Fish had never been a gardener, but offered to help.

There were a few plants around the apartment complex, two azalea bushes, some hens and chicks, but the plot needed some tender loving care.

“So we pulled the weeds, found the dirt and planted,” said Fish.

Flowers came their way.

“It sounds like a friendship and garden were created simultaneously,” said this reporter.

“It is. It’s a very good friendship,” said Scarborough.

If the garden is an analogy for their friendship, it’s blossomed. The lilies are bountiful, the other flowers adding pops of color.
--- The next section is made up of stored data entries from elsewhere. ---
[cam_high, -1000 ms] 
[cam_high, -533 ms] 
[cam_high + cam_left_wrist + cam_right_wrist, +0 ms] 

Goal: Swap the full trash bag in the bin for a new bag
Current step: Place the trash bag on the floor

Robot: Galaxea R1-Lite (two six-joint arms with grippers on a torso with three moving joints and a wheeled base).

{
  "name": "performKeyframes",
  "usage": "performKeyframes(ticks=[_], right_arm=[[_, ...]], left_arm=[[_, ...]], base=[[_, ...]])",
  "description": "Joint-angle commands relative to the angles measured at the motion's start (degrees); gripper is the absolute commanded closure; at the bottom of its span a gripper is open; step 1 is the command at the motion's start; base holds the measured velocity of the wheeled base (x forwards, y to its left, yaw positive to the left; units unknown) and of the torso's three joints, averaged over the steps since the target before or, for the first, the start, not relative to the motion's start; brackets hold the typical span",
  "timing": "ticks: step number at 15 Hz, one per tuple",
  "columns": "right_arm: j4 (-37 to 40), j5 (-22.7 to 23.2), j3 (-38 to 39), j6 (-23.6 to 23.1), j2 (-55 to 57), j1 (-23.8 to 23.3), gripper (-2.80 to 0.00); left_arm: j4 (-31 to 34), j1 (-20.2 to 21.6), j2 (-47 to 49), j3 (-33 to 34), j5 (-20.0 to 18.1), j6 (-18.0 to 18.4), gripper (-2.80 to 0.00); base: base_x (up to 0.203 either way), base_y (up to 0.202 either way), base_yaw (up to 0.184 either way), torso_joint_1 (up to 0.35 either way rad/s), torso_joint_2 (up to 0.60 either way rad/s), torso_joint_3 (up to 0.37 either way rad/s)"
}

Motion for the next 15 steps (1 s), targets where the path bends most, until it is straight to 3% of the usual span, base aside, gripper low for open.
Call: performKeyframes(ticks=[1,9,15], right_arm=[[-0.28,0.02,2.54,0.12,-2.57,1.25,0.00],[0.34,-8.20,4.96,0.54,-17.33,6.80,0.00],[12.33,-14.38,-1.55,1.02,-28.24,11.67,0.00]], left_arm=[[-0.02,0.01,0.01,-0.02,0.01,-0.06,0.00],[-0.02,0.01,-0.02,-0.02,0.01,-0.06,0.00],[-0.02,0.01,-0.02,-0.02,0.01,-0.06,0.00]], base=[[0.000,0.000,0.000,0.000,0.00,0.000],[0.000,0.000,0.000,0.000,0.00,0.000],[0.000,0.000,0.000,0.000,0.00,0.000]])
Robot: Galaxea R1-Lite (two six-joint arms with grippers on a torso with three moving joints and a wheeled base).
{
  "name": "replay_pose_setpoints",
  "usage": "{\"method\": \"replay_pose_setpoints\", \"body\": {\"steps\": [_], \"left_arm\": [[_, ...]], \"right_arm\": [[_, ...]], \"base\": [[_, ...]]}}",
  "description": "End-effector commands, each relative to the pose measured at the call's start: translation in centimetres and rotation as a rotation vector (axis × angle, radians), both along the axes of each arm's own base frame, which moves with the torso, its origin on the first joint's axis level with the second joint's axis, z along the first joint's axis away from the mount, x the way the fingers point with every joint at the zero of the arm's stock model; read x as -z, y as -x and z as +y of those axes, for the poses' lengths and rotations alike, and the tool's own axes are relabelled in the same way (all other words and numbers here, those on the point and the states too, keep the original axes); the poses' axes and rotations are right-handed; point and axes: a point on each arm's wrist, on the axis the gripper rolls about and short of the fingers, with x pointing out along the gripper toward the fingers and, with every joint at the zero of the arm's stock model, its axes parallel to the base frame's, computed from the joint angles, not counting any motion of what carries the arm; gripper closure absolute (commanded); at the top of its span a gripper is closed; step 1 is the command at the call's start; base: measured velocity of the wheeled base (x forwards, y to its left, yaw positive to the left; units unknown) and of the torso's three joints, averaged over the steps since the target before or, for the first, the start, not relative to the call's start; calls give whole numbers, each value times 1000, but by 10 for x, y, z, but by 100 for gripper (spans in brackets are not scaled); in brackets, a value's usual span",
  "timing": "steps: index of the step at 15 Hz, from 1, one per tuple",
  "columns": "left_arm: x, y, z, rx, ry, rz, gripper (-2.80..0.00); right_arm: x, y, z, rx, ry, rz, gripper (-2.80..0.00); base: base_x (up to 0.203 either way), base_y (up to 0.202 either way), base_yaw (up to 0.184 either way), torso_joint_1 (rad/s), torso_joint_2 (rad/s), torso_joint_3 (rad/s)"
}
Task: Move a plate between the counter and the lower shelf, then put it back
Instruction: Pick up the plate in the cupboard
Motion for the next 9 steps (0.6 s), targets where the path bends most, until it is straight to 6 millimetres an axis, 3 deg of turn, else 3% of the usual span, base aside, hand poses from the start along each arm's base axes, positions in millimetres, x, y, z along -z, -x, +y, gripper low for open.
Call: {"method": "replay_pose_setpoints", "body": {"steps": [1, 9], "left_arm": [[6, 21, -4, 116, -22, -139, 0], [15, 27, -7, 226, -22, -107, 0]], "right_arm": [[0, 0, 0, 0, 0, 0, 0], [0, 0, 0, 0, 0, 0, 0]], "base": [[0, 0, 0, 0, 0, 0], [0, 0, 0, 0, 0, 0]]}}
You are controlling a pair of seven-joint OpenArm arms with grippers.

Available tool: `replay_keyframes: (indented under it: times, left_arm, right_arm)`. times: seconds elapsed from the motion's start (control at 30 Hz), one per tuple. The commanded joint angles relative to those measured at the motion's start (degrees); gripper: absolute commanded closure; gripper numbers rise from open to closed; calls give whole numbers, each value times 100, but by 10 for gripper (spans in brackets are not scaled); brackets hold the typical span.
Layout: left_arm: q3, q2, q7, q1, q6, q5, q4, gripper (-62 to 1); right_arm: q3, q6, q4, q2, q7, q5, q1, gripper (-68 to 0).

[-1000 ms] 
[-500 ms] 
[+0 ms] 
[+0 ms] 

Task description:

“Last year, the lilies did extremely well,” Scarborough said. “This year because of the rain, they slowed down a lot but the lilies are coming on now.”

Frost caught the azalea buds this year, eliminating their colorful flowering, said Fish.

Most mornings, you will find the pair and pet dog Zoey on the porch, mugs of coffee nearby, pulling some weeds, tending to the beds and chatting.

“I fertilize all the time and Mary waters,” said Scarborough.

In addition, cherry tomato plants are tucked behind a porch railing. More flowers and an angel statue decorate the top of a retaining wall behind the building, and they get some accolades for their work.

“People walk by and say ‘Oh my land, the flowers are beautiful,’” said Scarborough.

There are no plans to expand the garden, but Fish said the pair will continue to tend it.